Default: Automatic choice according to number of dimensions.
Note
Each derivative observation is counting as an independent observation.
optimization_step_max (int)
Maximum number of observations of the objective after which no more hyperparameter optimization is performed.
Default:
100
Note
Each derivative observation is counting as an independent observation.
min_optimization_interval (int)
Minimum number of observations of the objective after which the hyperparameters are optimized.
Default:
2
Note
Each derivative observation is counting as an independent observation.
max_optimization_interval (int)
Maximum number of observations of the objective after which the hyperparameters are optimized.
Default:
20
Note
Each derivative observation is counting as an independent observation.
optimization_level (float)
Controls how often the hyper-parameters are optimized. Small values (e.g. 0.01) lead to more frequent optimizations. Large values (e.g. 1) lead to less frequent optimizations.
Default:
0.2
approximate (bool)
If true, the generalized chi-squared variable with different uncertainties of the predictions of each channel K is approximated by a chi-squared variable with averaged uncertainties. This allows to analytically compute probability densities and any acquisition function that is directly based on the variable.
Default:
True
effective_DOF (float)
Number of effective degrees of freedom (DOF) used for stochastic variable of the chi-squared distribution. This number roughly indicates how many output channels of the forward model are statistically independent.

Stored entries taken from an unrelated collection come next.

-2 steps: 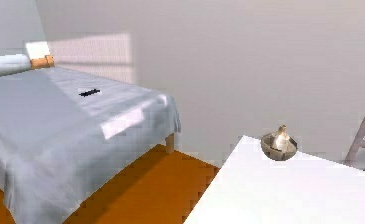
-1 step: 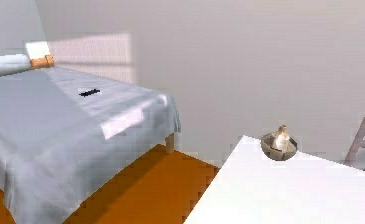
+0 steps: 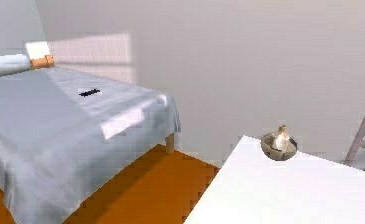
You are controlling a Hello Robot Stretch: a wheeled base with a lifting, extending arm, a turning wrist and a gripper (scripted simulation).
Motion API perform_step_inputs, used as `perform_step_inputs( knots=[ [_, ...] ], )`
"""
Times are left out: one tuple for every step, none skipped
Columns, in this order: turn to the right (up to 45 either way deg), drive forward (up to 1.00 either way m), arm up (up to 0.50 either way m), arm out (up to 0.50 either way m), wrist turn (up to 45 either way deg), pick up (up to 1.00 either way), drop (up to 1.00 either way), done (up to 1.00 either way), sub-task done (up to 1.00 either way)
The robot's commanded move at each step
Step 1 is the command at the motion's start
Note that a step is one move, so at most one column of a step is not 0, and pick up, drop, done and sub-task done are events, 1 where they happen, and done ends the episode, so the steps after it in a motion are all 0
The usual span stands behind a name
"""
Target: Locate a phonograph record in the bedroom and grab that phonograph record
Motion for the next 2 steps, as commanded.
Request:
perform_step_inputs(
  knots=[
    [0.0, 0.00, -0.32, 0.00, 0.0, 0.00, 0.00, 0.00, 0.00],
    [0.0, 0.00, 0.02, 0.00, 0.0, 0.00, 0.00, 0.00, 0.00]
  ],
)
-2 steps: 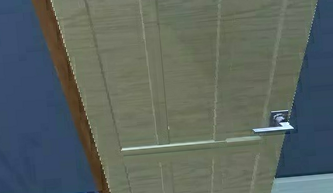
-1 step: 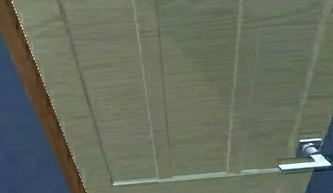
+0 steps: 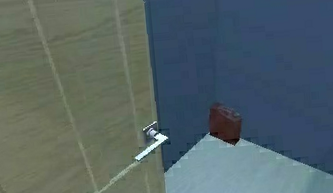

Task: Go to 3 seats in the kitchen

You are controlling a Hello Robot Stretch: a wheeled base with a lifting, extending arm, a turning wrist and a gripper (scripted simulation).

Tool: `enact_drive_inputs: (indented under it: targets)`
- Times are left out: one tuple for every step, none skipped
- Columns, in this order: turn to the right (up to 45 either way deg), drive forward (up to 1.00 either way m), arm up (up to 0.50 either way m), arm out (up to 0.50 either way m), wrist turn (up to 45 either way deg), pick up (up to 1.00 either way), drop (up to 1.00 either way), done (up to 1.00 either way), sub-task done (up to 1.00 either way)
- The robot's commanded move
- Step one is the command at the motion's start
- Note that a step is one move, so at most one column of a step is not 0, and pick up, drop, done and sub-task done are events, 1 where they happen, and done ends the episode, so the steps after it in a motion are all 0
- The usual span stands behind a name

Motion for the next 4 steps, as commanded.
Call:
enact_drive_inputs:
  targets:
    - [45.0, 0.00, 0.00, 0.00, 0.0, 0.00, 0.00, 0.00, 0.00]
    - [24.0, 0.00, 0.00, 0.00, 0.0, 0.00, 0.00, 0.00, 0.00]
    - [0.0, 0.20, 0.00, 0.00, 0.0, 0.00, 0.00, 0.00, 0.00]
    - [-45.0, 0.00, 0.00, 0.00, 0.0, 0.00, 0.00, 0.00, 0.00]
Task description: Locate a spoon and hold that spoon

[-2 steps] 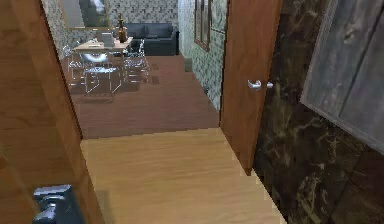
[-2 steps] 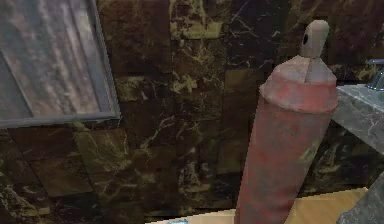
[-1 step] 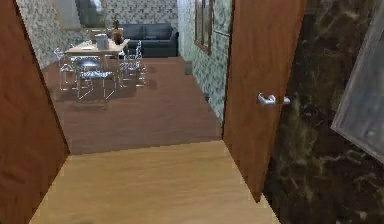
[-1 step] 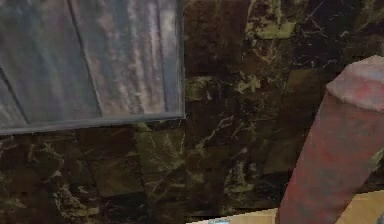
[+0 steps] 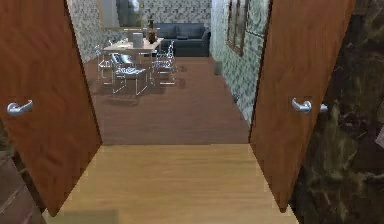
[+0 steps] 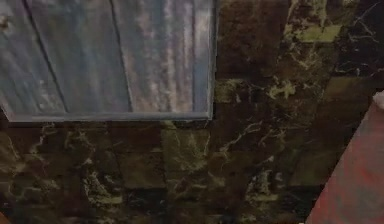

Default: If not specified, the value us determined automatically.
Note
If
approximate
is false, this parameter has no effect.
effective_DOF_bounds (list[float])
The number of effective degrees of freedom (DOF) is determined by a maximum likelihood estimate within the given lower and upper bounds.
Default:
[20.0,50.0]
Note
If
approximate
is false or theeffective_DOF
is set manually, this parameter has no effect.
min_val (float)
The minimization of the objective is stopped when the observed objective value is below the specified minimum value.
Default:
-inf
min_uncertainty (float)
The study is stopped if the uncertainty (square root of variance) of the objective at the last 5 sampling points was below
min_uncertainty
.Default:
0.0
num_training_samples (int)
Number of pseudo-random initial samples before the samples are drawn according to the acquisition function.
Default: Automatic choice depending depending on dimensionality of design space.
min_PoI (float)
The study is stopped if the maximum probability of improvement (PoI) of the last 5 iterations is below
min_PoI
.Default:
0.0
adaptive_local_search (bool)
The maximization of the acquisition function consists of a global heuristic search followed by a local convergence of the best samples. By default, the local search effort adapts to the value of
max_num_model_evals
. In some cases far better samples are computed, if the local search is only stopped when convergence to a local minimum was obtained.Default:
False
max_num_model_evals (int)
Maximum number of evaluations of the surrogates for finding the maximum of the acquisition function.
Default:
1500
num_iterative_solver_steps (int)
Gaussian process regression requires to solve systems of linear equations. In order to improve the accuracy of direct solution methods, an iterative refinement can be performed with the given number of iterations.